Recently I was told by a friend that a friend of his surveyed this blog, and said -- and I paraphrase -- what does he [meaning me] know about anything? He stays in his gay ghetto and doesn't get out in the world [or words to that effect].
I have already posted my qualifications for writing this blog so you can click here and I won't repeat them. Except to say that I have never stayed in a "gay ghetto." I have straight friends and relatives whose company I greatly enjoy, have gone to parties where I may have been the only gay person present, have gone to innumerable non-gay bars and so on. Unlike the fellow who criticized me, I have also traveled extensively. [I don't believe this fellow has ever left the country -- or the state!] I've been to all the world capitols and then some, and have also traveled across the USA, although mostly in the east or south. Being a gay activist does not mean that I am a separatist, and I pretty much go wherever the hell I feel like going. [Ironically, I have been to Cape Cod many times but have never been - so far -- to that "gay ghetto" Provincetown!]
My interests are just as far-flung as my traveling. Some of my interests might be seen -- rightly or wrong -- as "gay," while most wouldn't be. Out of my thirty or so published books, none of them have been "gay" books [that may change in the future] and only a couple may have been seen as being of "gay interest" in publishing classifications.
So my opinions on this blog are informed and educated by a wider view of the world than this critic of mine would suggest.
For example, I always see red when I hear people, gay or straight, saying that gays are obsessed with youth and beauty. First of all, that opinion completely ignores the bear community, where it isn't about being young and pretty, and even more importantly, ignores the fact that virtually everyone in the world, regardless of sex or sexual orientation, has a hang up with age and looks. Some gay people are unaware of this because they are living in a ghetto, rarely interacting with people who aren't exactly like themselves. And superficial people tend to have friends who are just as superficial.
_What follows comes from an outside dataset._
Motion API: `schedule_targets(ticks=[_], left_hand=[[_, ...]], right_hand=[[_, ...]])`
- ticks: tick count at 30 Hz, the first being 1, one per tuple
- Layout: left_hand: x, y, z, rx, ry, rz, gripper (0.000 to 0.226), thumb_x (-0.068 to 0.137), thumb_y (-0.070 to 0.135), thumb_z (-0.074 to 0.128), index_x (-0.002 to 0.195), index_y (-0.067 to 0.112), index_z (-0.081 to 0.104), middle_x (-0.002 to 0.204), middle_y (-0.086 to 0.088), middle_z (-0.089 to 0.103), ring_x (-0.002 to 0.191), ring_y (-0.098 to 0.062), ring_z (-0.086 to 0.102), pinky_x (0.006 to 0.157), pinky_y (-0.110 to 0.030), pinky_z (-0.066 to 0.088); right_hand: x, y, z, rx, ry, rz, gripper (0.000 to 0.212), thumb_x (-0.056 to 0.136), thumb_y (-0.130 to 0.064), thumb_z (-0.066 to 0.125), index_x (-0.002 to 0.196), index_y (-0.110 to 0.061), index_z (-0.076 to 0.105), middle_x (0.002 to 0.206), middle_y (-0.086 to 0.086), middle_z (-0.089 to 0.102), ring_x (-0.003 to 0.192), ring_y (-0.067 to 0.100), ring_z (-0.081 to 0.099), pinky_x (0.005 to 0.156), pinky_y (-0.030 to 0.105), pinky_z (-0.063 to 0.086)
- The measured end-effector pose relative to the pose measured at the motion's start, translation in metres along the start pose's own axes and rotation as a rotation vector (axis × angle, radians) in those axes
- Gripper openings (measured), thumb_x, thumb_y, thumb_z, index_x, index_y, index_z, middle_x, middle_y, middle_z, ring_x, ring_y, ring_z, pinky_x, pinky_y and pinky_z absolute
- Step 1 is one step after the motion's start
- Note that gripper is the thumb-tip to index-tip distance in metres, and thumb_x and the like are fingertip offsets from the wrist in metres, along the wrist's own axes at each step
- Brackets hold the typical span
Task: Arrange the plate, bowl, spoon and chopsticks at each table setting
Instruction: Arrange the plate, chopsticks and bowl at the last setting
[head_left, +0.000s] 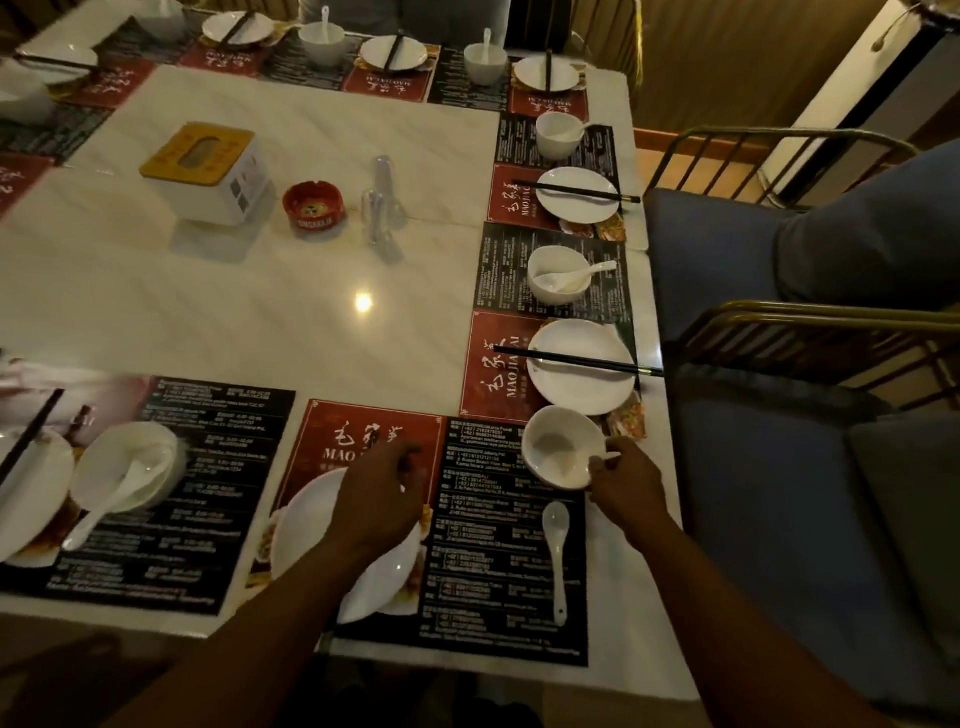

In any case, having a gay identity, being Out and Proud instead of a Self-Hating Homo, does not mean you are living in a "gay ghetto." And yes, I do understand --because I have met and talked with many of them -- those men who are homosexual but still feel full of shame, or are married and in the closet, or who are on the down-low and don't identify as gay, and so on. So I feel qualified to advise them as well.
After all, my message has always been It's Okay to Be Gay -- and what the hell is wrong with that?